- Assignment
Counting only lines that contain "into", state the total found in the material below. Add nothing else.

- Source material
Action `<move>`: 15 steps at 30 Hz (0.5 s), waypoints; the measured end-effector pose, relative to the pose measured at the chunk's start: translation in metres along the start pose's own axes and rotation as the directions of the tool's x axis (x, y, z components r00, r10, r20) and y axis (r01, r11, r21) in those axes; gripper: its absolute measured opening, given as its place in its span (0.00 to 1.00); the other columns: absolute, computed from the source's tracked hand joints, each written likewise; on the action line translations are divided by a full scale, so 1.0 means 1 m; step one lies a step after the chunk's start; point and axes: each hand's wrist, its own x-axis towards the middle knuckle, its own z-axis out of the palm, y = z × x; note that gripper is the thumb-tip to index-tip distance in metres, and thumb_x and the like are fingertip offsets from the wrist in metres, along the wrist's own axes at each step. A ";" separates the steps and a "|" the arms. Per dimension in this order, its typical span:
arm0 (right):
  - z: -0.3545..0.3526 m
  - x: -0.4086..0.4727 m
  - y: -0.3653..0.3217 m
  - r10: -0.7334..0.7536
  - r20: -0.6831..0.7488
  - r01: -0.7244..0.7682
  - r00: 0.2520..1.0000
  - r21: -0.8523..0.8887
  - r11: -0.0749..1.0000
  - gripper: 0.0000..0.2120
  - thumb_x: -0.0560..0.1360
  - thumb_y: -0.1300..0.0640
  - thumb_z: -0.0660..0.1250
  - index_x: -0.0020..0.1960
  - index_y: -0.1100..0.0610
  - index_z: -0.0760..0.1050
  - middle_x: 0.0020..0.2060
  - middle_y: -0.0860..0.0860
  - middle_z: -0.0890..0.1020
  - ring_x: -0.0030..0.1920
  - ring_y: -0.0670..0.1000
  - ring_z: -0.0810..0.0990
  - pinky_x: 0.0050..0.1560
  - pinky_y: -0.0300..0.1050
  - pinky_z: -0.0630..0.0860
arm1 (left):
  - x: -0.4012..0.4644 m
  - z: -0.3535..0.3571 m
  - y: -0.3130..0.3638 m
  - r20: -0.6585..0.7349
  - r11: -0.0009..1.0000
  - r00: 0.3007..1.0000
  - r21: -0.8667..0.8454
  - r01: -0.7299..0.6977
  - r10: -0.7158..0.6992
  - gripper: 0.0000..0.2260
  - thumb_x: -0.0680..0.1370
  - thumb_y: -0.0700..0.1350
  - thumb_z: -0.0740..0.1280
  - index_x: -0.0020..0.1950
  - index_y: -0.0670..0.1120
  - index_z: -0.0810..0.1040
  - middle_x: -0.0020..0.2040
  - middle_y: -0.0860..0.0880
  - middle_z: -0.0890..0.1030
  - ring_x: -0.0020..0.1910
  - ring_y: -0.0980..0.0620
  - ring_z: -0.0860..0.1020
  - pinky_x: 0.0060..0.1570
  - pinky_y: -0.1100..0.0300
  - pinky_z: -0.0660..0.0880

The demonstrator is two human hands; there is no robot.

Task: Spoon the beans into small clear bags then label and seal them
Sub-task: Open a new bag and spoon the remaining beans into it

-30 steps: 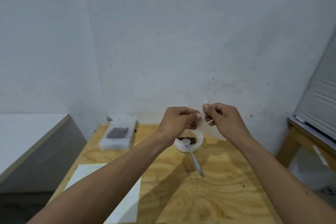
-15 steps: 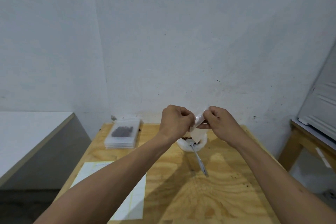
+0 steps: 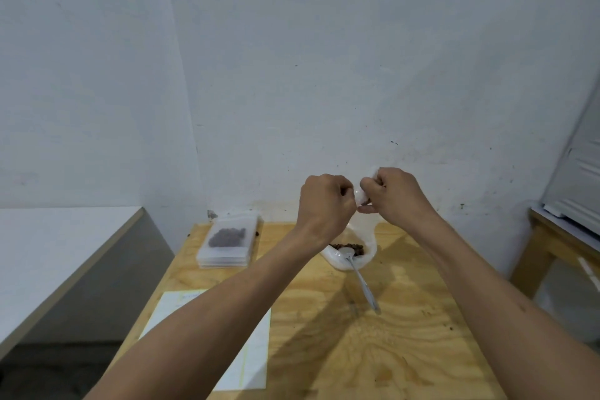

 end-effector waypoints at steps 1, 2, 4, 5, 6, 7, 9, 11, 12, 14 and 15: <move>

- Expected output
2